If your goal is to rank for people searching spice blends, BBQ seasoning, dry rubs, chicken seasoning, don’t apologise for using blends—just do it with purpose:
Smoke & Flame idea:
If you’ve got our Chinese Salt & Pepper blend, it’s a natural fit on konro skewers: it’s built for fast high-heat cooking where pepper and chilli hit hard, but you still taste the ingredient.
(Internal link suggestion: “Chinese Salt & Pepper seasoning blend” → your product page.)
Here’s a home-friendly tare approach (consistent with widely used ratios):
Tare (basic)
This style is broadly aligned with established yakitori tare recipes.
Method
If you love skewers, quick cooks, and high control—yes. The insulation and shape are the point. But you can get 70% of the technique on a kettle with smart coal placement.
Binchotan-style charcoal is widely described as cleaner burning, hotter, and longer-lasting than typical charcoal, with minimal smell/smoke, which helps ingredient flavours come through.
Yes—many chefs and writers note it can be used beyond konro grills, though it’s expensive and you’ll want a good lighting method.

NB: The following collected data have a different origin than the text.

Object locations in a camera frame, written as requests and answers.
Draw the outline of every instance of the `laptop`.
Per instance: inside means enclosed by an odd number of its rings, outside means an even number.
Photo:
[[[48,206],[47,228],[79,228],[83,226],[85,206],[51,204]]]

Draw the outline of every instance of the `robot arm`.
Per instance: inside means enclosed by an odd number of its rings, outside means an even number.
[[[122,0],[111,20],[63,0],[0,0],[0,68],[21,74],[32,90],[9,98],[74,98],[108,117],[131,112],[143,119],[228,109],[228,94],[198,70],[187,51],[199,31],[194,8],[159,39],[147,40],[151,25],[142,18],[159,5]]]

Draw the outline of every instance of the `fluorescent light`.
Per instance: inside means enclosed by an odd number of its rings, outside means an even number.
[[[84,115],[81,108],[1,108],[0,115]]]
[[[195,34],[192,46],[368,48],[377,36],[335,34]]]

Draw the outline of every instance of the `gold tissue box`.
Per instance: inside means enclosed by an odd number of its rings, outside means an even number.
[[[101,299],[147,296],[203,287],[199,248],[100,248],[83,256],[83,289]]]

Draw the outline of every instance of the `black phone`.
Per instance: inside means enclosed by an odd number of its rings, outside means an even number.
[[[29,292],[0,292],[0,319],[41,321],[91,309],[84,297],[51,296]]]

Chicken thigh + spring onion (negima). It forgives small timing mistakes and loves both salt seasoning and tare.
Brush in thin layers near the end, keep turning, and don’t walk off. Sugar caramelises fast.
On high heat, blends that lean peppery, aromatic, and not too sugary are easiest. Sugar-heavy rubs can scorch quickly. If you want sweetness, add it via a glaze at the end.
Michelin’s Japan site notes yakitori street stalls emerged in the Meiji period (1880s–90s), often using offcuts and basting with tare.